An Elephant's Faithful One Hundred Percent



I’ve been reading straight through the Bible since last January, and it has been an incredibly eye-opening experience. I never knew I didn’t know the stuff that I didn’t know. I’ve already read through the New Testament and am currently in the Psalms, so I only have a little more to go.
In Psalms 15, it talks about what a righteous man is; someone who is fit to dwell on God’s holy hill. And it mentions that a righteous man in someone “who swears to his own hurt and does not change” (v. 4). So what does that mean?

Someone who “swears to his own hurt” does what he says. He carries out what he has promised to do, even if it comes to his own harm. This makes me think of Horton the elephant, in Seussical The Musical. Horton promises a flighty bird that he’ll take care of her egg for an afternoon because she needs a break. The bird, Maizy, takes advantage of Horton’s good character and flies away with no intention of coming back. Horton still protects that egg even though he is faced with hunters, poachers, extreme weather, and then put in a circus to be gawked at. He maintains throughout the story that he won’t go back on his word, because, “I meant what I said and I said what I meant, an elephant’s faithful one hundred percent.” Even though he was ridiculed and ostracized for taking care of another bird’s egg, he kept his word. As a Christian, Jesus warns us in Matthew 10:16 “I am sending you out like sheep among wolves. Therefore be shrewd as snakes and innocent as doves.” There are people in this world that will take advantage of someone who keeps their word, so sometimes it is okay to say no. I think as we grow in wisdom in our dance with the Lord, it becomes easier to discern when we can truly help or when someone is just trying to take advantage of us.
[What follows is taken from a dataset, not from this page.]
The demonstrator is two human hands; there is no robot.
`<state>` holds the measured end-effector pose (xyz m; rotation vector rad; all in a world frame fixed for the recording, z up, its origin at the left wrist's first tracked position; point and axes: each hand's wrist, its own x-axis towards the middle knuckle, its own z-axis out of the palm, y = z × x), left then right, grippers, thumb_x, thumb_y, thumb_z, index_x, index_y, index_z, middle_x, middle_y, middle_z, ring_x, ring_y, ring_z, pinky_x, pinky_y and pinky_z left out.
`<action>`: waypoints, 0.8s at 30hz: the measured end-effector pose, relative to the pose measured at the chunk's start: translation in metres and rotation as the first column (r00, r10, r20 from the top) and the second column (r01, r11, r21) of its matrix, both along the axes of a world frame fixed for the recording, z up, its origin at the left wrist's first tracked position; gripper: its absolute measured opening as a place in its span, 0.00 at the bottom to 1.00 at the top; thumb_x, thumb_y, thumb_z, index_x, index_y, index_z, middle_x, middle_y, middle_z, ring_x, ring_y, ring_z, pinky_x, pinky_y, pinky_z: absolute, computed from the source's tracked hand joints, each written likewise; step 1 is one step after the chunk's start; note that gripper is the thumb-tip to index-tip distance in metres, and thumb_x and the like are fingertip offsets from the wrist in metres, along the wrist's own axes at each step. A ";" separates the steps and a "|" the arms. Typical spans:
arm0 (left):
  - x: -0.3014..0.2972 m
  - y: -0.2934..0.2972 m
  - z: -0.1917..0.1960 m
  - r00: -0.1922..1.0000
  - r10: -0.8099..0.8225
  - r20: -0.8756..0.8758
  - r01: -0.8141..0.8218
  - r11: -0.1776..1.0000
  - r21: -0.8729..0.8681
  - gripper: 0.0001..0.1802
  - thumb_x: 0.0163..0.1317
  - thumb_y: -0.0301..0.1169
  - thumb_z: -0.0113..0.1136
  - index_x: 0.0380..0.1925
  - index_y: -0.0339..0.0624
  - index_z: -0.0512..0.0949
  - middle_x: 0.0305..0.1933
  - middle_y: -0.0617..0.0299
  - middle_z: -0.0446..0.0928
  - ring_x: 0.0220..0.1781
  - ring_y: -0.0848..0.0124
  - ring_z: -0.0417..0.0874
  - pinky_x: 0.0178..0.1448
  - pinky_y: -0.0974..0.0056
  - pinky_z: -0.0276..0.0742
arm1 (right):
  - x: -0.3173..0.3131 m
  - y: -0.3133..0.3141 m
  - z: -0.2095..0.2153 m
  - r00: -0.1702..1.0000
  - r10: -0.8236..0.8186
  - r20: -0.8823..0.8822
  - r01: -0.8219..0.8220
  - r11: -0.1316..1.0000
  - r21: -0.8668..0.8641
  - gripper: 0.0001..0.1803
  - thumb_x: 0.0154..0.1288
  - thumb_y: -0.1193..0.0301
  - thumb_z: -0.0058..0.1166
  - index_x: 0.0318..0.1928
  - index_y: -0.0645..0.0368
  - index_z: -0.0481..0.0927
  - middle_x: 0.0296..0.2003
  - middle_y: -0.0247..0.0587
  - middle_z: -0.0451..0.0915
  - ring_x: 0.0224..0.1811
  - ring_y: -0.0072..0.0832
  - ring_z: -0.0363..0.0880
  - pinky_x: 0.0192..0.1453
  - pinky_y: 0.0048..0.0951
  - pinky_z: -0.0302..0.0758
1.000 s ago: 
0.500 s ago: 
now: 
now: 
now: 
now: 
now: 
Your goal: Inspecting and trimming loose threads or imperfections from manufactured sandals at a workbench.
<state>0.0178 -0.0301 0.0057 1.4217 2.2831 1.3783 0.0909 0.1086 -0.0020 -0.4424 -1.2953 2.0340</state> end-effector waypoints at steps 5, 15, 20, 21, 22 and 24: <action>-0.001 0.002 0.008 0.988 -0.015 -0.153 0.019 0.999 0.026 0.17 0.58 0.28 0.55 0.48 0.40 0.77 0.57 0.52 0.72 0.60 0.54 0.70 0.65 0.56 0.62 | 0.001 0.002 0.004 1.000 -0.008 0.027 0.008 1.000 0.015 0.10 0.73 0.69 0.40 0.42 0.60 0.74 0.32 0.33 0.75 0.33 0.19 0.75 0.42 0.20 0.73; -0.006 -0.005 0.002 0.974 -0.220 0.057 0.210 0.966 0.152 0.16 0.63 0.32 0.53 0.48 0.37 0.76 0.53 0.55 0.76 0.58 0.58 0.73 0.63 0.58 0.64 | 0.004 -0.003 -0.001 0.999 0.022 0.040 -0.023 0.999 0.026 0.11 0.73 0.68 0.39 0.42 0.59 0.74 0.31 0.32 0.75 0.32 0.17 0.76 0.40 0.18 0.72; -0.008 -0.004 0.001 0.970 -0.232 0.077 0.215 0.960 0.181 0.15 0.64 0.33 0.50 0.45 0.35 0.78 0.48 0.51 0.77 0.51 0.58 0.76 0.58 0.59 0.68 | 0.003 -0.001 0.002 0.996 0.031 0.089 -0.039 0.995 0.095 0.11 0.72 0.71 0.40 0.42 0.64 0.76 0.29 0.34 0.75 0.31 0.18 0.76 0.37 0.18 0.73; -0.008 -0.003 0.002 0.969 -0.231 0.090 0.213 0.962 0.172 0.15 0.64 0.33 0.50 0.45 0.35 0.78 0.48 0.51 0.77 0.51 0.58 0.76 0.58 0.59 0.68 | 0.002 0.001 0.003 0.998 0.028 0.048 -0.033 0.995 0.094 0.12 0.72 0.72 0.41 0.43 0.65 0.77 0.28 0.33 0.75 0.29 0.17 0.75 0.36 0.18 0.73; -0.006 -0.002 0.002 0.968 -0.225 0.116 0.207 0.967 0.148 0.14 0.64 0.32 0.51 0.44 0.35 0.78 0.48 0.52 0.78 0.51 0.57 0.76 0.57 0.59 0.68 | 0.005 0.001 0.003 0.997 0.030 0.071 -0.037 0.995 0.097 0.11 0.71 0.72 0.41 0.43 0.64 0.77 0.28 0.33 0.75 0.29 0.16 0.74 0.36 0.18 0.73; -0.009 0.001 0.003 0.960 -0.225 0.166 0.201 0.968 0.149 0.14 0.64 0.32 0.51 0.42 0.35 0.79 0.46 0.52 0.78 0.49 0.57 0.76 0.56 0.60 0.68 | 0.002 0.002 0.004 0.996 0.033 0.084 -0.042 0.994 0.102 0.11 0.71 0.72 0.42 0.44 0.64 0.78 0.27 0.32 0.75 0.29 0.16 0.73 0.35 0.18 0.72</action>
In Matthew 14, King Herod gave an oath to Herodias’s daughter that she could have anything that she asked for. When she told him she wanted the head of John the Baptist, “the King was sorry, but because of his oaths and his guests he commanded it to be given” (v. 9). To his own hurt of having a fairly innocent man killed, Herod kept his word. In this instance, we must learn that it’s never a good idea to be so filled with lust that we promise anything to our cunning step-daughter.


But anyway, Horton is commendable because he swore to his own hurt and did not change. He didn’t waiver one bit once he set out to do what he promised. In Matthew 5:37 Jesus tells us, “Let what you say be simply, ‘Yes’ or ‘No’; anything more than this comes from evil.” If I have to swear up and down to someone that I will indeed do what they ask, then somewhere along the way my character has become tainted. It can be a long process to get it back, but most certainly not impossible with God. And lastly, in James 5:12, “But above all, my brothers, do not swear, either by heaven or by earth or by any other oath, but let your “yes” be yes and your “no” be “no”, so that you may not fall under condemnation.”